Katherine Johnson reached for the moon for NASA, she was one of the greatest mathematicians in the world at the time. Working with a pencil and a slide rule.
Back then before the power of computers that calculated trajectories, everything had to be done by hand. Any single error could have been a life or death situation for the space crew. A lot of calculations were in the hands of Katherine.
She made impeccable calculations that helped plot the flight of Alan B. Shepard, Jr., who was the first American in space on the Mercury spacecraft in 1961.
The next year, she helped plot courses for John Glenn, on the spacecraft Mercury Friendship 7 to become the first American to orbit the Earth.
Throughout the tenure of Katherine's time at NASA's Flight and Research Division, she made precise calculations to flight crews.
Katherine also endured some struggles in an era which women, especially of African-American decent were struggling to be noticed.

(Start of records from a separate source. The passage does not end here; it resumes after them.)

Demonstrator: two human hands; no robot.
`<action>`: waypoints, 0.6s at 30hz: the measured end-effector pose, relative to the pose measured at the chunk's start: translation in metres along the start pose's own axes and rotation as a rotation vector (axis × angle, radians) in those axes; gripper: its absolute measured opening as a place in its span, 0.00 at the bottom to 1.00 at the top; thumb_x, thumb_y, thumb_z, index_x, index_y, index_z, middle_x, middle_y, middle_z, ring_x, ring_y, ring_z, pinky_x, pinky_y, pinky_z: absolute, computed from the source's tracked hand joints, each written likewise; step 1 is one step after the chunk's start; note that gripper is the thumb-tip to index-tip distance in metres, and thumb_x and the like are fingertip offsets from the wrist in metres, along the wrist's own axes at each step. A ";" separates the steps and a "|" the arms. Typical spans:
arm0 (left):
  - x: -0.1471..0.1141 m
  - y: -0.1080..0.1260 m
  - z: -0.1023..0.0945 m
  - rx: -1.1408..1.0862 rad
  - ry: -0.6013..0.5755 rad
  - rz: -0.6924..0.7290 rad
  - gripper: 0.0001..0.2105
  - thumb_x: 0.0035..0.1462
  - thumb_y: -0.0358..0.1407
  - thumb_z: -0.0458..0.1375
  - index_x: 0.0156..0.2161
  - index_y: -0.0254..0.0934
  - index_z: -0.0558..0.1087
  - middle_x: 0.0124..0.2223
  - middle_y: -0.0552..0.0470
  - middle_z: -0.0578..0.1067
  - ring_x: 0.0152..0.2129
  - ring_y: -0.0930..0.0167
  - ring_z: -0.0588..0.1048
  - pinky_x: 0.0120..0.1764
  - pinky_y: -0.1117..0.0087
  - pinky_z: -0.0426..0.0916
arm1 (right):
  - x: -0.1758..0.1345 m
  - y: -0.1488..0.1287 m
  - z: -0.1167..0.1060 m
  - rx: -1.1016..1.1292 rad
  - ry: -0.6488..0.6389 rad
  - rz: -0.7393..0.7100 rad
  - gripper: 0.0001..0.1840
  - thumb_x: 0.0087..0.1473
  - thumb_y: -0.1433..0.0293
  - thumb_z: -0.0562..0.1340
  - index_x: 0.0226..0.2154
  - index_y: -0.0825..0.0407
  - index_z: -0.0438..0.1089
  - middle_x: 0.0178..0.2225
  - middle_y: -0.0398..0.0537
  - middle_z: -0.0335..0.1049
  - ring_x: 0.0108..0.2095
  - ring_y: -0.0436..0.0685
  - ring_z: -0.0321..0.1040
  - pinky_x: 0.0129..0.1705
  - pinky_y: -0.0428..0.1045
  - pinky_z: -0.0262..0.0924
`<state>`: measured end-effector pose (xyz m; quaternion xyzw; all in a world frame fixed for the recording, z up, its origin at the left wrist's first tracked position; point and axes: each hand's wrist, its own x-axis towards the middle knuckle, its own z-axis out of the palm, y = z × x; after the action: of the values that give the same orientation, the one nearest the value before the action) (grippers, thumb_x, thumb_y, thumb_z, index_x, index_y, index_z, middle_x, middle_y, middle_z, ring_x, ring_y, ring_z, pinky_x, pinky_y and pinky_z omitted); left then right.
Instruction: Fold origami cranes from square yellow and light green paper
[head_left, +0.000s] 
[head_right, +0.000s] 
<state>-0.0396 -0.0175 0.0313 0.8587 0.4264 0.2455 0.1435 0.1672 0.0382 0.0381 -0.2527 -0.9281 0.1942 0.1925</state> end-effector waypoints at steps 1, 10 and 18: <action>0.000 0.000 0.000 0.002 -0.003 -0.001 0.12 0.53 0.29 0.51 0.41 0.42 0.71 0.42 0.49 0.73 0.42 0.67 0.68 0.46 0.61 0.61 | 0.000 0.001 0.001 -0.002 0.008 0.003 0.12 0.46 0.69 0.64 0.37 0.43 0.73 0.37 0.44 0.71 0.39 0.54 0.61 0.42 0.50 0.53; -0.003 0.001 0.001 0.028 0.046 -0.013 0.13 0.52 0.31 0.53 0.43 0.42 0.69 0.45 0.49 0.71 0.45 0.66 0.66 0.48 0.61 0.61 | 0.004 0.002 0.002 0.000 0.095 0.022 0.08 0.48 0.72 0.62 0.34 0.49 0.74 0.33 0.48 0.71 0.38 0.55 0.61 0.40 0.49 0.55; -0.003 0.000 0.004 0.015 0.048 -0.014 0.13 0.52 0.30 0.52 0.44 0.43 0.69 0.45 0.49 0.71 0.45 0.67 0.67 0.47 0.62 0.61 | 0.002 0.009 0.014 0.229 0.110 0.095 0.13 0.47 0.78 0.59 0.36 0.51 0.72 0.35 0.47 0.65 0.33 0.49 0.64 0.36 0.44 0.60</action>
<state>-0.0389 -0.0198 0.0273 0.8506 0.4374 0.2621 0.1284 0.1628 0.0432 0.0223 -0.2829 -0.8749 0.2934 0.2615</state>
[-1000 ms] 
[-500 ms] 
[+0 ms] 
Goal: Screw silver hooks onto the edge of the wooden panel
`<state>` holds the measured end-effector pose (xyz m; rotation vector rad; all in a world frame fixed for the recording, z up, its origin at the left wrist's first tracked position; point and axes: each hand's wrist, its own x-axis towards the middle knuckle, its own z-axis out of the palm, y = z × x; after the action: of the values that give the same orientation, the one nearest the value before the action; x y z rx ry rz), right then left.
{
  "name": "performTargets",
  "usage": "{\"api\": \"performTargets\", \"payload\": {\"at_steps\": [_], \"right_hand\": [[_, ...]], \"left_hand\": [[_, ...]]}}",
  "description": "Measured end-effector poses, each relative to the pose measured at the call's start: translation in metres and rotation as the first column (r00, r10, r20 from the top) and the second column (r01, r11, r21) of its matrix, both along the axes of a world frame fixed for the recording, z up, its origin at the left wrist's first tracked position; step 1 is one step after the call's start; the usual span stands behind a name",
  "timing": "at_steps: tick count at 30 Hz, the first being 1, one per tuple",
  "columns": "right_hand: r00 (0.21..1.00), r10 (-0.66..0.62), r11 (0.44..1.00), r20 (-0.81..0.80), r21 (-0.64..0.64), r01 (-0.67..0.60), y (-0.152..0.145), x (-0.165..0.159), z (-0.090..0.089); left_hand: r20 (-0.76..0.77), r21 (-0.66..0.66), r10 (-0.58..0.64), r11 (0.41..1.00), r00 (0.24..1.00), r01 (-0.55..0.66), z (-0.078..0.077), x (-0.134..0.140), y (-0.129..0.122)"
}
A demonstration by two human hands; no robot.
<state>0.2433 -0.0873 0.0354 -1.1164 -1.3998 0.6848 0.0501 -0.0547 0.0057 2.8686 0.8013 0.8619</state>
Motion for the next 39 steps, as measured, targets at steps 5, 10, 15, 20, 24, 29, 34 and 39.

It had taken awhile for Katherine to be recognized. She was amongst a small group of black women at the government branch working.
In 2015, President Barack Obama had awarded Katherine with the Presidential Medal of Freedom. The President proclaimed "Katherine G. Johnson refused to be limited by society’s expectations of her gender and race while expanding the boundaries of humanity’s reach.”
Her story was explained in the 2016 film "Hidden Figures" that helped shine some light on the work she had done as well as her colleagues, Dorothy Vaughan and Mary Jackson.
At 98 and a half years of age, Katherine had recieved standing ovation at the Academy Awards in 2017. The movie recieved the Screen Actors Guild Award for Outstanding Performance by a cast in a motion picture.